Again, another nice conversation with Mr. Menaker at the helm, and a nicely curated group of authors. however, you are not giving enough time for the authors to speak with each other. Why bring four authors together at the same time if you are essentially doing serial interviews with each? (It even appeared, at one point toward the end of his interview with Keith Gessen, that a comment by Sloane Crosley had been edited out.) This is a very appealing show, a winning format with an amiable host, but it would be a GREAT show if there was more time for the authors to mix up the conversation with each other. Mr. Menaker applies his considerable intelligence to making comparisons between the authors' works; however, he should also think about asking more questions to the entire group, fostering more dialogue -- or even debate -- among the participants, and not just in the final five minutes. He's got all the ingredients here for a lively and illuminating show, but the souffle has not quite risen. Please consider stirring the pot more. (or breaking more eggs -- whatever metaphor you prefer!)

Anonymous's picture

This episode is VERY

This episode is VERY disappointing. The level was quite mediocre. I was uninspired and bored. This felt like it was aimed at a "young," basically Oprah-ish, commercial audience. Unlike Episode 1 where all the writers had depth. I must thank you for Susan Choi. Thank you, thank you. I bought her book because of Titlepage and adored it. Brilliant.

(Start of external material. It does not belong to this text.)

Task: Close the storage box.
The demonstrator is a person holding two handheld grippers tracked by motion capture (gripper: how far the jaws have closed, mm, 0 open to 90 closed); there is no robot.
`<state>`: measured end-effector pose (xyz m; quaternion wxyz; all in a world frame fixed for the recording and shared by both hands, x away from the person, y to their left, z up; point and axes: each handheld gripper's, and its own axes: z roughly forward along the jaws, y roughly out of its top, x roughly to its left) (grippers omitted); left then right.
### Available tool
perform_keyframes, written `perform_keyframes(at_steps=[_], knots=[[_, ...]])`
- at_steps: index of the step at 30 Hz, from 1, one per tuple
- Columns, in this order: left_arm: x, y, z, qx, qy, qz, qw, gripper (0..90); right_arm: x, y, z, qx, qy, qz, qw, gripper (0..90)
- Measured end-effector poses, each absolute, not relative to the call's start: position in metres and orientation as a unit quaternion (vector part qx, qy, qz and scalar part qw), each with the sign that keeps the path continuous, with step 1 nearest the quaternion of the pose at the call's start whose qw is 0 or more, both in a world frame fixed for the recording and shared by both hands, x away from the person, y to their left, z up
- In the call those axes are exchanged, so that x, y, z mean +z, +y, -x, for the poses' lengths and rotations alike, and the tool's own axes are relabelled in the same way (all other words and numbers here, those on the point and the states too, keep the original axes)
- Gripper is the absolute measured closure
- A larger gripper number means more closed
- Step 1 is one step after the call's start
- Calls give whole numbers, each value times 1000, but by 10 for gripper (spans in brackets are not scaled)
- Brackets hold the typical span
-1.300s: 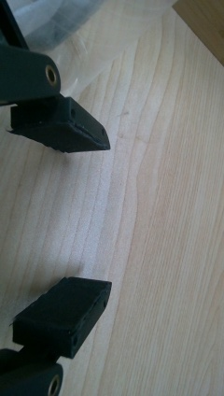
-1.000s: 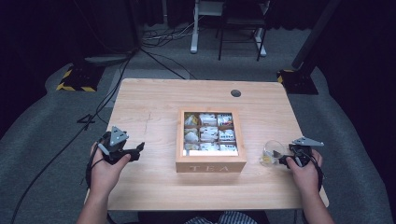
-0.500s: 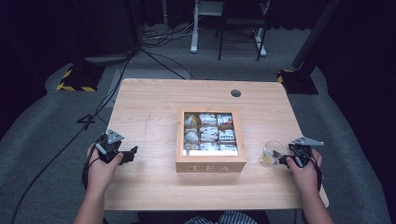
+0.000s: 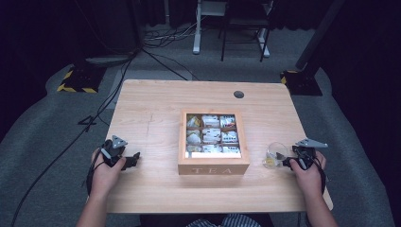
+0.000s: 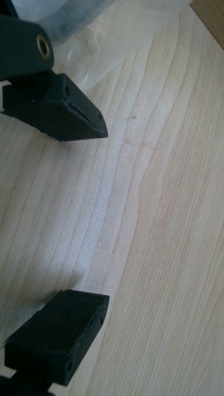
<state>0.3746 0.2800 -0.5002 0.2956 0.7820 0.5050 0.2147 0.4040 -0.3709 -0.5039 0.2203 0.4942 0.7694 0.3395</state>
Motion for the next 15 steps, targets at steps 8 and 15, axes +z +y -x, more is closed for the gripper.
perform_keyframes(at_steps=[8, 15], knots=[[-504, 277, -379, 196, 518, -771, 314, 148, -504, -371, -404, 339, 770, -494, 221, 168], [-505, 276, -380, 196, 521, -769, 313, 126, -504, -371, -404, 339, 770, -494, 220, 168]])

Please. More interesting, challenging writers. Please.

Michaela's picture

I liked this programme,

I liked this programme, interensting, pleasure to listen to. It seemd to me much better than the previous one. Not retelling the content of the books but "just" discussing the topics, opinions, feelings, experience(s), structure, extracts,... Thanks.. M.

Anonymous's picture

I just love these

I just love these conversations. Bravo Titlepage. They're fascinating.

GaelickMan's picture

Fantastic! I loved Sloane's

Fantastic! I loved Sloane's charming story about the invisible friends -- she's sure to be a much-needed new David Sedaris -- and Julie's frankness and pop-up video history and Ceredwin's book sounds flat-out amazing. I was truly floored at how well-spoken and present she was when speaking about her work. Writers twice her age don’t have such poise. I would have liked more interaction between all of them but the focus on each author was also stimulating. It will be interesting to have this as a record of these four a year from now...

WmAnthony's picture

Sloan finally gets her cake.

Sloan finally gets her cake. What will happen to her essaying? Good episode, and the seam appears to be that none of these writers were first-timers, per se, but their work spoke of postmodern firsts, and gasps, and revelations.